PROBLEM TO SOLVE —
Copy every line from the one containing "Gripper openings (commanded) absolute" through the last line of the records below, both included, and nothing else.

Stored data
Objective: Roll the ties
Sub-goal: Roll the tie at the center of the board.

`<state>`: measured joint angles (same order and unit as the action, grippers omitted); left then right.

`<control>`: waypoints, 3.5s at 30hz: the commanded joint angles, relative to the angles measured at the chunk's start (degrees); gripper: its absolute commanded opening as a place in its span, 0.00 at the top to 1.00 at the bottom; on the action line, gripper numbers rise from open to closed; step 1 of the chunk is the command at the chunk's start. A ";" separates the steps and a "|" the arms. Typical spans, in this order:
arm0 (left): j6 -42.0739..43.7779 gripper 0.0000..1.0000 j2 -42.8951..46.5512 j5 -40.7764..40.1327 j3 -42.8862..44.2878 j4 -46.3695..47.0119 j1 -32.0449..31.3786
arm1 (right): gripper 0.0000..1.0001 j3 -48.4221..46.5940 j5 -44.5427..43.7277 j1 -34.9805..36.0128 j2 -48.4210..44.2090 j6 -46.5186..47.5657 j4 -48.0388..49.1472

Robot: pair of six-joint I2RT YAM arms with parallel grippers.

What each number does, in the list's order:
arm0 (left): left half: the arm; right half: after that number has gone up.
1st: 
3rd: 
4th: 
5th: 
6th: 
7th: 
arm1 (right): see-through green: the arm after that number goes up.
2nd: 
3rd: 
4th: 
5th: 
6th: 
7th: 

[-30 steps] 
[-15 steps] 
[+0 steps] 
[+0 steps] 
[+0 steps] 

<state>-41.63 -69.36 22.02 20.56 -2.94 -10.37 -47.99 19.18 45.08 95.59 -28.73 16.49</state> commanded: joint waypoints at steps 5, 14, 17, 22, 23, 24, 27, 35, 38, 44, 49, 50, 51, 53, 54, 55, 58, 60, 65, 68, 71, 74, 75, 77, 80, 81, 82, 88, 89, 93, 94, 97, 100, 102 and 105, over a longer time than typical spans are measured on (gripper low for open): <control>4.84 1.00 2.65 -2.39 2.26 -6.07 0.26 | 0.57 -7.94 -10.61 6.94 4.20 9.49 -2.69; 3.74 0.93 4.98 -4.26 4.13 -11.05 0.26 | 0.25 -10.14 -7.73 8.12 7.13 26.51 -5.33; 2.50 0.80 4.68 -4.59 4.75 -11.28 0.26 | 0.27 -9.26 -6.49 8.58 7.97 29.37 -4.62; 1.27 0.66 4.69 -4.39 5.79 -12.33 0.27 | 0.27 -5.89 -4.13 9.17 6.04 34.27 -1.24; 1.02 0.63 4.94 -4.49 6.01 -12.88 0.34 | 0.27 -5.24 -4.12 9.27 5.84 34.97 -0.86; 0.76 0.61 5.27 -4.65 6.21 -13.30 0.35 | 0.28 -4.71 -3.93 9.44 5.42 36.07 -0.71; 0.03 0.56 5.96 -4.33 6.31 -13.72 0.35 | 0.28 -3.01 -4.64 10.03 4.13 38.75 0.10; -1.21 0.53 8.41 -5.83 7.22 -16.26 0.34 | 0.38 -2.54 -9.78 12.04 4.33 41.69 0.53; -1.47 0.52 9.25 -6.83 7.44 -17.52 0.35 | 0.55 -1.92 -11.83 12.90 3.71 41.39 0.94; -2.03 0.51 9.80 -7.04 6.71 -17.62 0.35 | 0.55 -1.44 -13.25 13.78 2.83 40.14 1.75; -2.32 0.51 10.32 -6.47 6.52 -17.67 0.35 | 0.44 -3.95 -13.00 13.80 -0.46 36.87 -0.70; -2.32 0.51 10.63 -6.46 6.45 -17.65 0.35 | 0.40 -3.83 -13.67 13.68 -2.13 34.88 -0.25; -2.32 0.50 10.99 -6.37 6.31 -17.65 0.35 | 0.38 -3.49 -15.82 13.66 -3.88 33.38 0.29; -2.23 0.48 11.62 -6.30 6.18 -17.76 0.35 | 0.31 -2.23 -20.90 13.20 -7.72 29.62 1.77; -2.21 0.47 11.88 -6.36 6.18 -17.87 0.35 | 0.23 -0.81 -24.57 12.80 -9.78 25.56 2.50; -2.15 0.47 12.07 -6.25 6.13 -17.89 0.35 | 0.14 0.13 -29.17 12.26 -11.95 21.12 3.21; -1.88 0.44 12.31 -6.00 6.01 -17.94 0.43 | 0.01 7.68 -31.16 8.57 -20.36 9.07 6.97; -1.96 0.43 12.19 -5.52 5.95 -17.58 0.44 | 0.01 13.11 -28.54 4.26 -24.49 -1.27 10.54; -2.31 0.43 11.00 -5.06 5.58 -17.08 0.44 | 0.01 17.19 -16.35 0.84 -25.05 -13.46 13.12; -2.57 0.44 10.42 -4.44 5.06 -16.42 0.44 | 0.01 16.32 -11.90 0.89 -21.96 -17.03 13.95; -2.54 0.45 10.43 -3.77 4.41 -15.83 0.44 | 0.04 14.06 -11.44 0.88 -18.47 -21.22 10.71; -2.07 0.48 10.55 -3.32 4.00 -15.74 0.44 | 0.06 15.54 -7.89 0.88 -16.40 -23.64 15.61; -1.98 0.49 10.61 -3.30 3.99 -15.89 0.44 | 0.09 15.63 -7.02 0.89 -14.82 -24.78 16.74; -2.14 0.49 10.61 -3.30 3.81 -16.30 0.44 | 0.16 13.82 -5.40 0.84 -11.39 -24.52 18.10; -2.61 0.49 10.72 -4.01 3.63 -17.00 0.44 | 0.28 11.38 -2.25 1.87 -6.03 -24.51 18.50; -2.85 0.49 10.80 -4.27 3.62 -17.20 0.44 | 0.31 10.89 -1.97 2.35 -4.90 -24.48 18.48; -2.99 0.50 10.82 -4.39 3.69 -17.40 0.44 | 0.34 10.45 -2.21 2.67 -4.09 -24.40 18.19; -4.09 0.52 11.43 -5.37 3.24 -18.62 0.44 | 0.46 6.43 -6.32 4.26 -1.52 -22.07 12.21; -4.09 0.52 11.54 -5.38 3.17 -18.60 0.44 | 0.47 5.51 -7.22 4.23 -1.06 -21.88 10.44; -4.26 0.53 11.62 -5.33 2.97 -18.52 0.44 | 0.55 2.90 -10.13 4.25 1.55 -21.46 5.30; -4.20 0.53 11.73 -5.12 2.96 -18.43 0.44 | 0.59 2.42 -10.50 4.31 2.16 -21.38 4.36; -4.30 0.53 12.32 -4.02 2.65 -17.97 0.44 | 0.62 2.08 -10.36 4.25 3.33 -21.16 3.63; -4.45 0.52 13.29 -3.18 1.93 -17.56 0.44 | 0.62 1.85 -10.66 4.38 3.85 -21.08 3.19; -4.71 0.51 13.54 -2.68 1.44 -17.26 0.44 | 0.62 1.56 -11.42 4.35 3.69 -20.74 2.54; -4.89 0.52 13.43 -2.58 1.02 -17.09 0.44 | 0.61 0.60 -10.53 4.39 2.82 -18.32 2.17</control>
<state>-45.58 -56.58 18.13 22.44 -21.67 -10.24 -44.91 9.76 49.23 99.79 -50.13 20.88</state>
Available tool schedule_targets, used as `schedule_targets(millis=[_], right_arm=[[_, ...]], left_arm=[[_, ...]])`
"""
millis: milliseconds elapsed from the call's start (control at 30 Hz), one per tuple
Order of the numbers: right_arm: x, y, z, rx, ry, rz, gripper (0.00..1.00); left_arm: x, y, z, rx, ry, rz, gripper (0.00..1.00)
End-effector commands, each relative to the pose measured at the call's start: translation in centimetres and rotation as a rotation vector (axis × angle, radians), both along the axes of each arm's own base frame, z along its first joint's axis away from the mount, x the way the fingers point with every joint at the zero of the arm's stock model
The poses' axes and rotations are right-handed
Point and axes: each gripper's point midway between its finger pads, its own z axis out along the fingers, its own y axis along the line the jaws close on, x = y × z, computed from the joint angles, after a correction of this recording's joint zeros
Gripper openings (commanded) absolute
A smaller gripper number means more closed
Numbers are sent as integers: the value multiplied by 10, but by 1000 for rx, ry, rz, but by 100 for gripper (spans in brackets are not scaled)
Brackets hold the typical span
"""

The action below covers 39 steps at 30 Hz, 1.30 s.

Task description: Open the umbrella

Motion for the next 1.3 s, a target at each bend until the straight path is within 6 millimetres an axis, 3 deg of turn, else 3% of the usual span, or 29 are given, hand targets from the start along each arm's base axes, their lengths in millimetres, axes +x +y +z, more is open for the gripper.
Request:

SOLVED EXERCISE —
Gripper openings (commanded) absolute
A smaller gripper number means more closed
Numbers are sent as integers: the value multiplied by 10, but by 1000 for rx, ry, rz, but by 100 for gripper (spans in brackets are not scaled)
Brackets hold the typical span
"""

The action below covers 39 steps at 30 Hz, 1.30 s.

Task description: Open the umbrella

Motion for the next 1.3 s, a target at each bend until the straight path is within 6 millimetres an axis, 3 deg of turn, else 3% of the usual span, or 29 are given, hand targets from the start along each arm's base axes, their lengths in millimetres, axes +x +y +z, more is open for the gripper.
Request:

Work on this exercise has concluded.